## Aim of the exercise
Your job is to print, exactly, the lines in the data below from the line with "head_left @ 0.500" through the line with "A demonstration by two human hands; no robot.", both included, and to omit any picture.

## Records contained in a dataset
===
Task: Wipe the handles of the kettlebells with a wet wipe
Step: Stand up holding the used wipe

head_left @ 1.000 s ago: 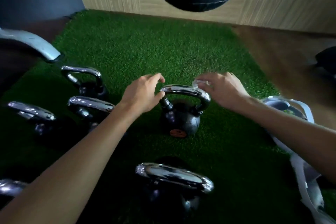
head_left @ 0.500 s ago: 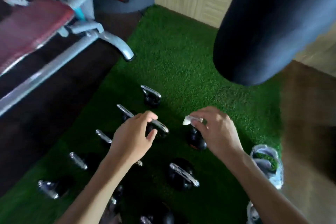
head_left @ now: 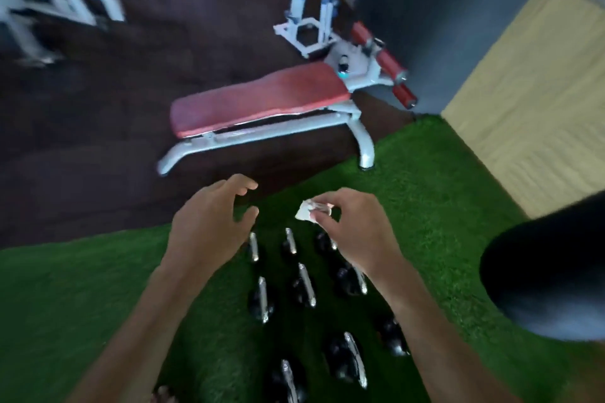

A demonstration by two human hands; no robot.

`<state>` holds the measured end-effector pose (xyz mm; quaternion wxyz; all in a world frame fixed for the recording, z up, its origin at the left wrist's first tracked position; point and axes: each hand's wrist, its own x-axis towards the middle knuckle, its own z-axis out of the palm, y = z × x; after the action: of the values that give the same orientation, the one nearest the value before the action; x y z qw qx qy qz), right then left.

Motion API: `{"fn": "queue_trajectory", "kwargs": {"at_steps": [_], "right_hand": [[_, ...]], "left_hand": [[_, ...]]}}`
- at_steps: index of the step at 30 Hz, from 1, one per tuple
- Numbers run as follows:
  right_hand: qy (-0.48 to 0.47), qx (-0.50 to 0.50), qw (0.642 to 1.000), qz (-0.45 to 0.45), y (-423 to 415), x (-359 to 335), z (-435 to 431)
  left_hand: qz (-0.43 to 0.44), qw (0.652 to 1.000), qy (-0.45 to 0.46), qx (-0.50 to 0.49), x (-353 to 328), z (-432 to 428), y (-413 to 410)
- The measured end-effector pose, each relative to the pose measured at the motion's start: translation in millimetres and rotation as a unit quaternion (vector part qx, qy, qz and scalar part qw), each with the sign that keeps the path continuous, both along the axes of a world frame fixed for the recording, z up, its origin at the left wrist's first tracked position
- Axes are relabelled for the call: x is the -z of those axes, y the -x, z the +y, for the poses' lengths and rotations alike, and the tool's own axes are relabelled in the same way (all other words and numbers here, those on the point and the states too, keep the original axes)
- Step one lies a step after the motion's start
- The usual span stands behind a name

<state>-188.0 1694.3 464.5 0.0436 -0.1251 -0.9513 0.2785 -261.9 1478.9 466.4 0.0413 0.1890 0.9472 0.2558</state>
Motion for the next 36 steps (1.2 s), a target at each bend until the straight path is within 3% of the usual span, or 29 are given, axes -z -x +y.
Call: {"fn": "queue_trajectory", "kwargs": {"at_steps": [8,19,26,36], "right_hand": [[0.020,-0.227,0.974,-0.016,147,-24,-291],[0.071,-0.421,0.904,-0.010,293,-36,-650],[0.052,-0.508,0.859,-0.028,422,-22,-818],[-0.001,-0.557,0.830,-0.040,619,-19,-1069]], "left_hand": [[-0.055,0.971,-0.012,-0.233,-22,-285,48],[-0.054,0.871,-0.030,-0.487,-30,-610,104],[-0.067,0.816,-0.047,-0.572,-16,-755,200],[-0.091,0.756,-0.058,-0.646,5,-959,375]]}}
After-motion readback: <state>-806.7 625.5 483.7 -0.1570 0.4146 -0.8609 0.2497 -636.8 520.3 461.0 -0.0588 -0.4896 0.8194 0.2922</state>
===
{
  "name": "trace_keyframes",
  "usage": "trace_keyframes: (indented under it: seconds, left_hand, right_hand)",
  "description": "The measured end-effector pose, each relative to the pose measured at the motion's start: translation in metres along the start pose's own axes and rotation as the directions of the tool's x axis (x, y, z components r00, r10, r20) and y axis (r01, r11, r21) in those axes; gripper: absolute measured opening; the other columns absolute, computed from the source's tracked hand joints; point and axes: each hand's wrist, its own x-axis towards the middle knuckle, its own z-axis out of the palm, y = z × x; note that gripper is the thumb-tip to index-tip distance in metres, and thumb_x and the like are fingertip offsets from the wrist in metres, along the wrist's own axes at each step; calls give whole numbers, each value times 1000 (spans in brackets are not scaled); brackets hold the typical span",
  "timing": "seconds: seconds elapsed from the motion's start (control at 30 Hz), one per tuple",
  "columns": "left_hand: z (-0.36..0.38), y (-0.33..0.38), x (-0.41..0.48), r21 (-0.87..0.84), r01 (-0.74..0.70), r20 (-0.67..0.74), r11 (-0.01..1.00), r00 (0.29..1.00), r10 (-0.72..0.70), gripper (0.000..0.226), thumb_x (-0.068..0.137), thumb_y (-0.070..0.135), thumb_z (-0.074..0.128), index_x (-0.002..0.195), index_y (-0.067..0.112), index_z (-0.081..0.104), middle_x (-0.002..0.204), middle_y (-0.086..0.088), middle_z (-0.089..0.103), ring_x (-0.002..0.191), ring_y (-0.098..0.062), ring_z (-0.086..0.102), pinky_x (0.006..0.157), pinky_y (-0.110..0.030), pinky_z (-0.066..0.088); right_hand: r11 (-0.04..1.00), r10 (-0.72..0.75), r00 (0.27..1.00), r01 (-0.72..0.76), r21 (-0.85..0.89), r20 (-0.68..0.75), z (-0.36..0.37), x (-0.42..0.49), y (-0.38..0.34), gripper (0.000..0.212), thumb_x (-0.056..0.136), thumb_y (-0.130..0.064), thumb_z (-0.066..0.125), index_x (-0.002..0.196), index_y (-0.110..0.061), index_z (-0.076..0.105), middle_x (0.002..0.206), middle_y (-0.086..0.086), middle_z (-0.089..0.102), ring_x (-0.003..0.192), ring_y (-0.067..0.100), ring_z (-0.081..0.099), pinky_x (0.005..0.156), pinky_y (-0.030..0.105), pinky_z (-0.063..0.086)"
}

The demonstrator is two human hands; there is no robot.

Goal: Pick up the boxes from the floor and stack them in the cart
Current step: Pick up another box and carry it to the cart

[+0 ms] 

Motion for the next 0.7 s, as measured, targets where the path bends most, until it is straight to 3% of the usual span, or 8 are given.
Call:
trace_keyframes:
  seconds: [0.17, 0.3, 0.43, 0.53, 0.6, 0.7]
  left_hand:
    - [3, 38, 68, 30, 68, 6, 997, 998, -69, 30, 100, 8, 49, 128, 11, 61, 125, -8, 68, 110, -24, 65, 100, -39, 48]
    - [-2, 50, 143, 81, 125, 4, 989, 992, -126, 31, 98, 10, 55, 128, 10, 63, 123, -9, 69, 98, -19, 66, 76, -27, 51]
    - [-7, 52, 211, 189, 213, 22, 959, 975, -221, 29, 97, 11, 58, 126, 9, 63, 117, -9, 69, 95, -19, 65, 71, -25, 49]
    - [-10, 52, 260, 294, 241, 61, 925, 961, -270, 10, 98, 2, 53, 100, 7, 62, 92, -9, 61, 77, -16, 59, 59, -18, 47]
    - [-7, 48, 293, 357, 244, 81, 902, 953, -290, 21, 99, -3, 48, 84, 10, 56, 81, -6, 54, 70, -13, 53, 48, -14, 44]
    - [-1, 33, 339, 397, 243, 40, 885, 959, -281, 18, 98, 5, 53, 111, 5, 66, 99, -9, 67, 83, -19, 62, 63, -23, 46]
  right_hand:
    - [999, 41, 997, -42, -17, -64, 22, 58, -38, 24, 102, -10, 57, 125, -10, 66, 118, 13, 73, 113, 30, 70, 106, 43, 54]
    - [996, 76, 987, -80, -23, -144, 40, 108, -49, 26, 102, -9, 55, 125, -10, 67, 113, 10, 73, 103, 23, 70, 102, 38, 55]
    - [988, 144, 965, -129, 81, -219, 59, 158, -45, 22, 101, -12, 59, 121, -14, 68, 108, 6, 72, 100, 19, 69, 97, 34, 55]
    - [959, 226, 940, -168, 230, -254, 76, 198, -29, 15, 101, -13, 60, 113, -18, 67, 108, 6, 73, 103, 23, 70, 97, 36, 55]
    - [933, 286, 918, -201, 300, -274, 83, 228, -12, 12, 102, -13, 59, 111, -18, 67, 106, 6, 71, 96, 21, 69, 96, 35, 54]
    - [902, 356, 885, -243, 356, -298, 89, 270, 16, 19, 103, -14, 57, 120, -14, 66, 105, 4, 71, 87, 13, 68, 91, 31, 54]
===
## Answer below
head_left @ 0.500 s ago: 
head_left @ now: 

A demonstration by two human hands; no robot.

With this, the exercise is finished.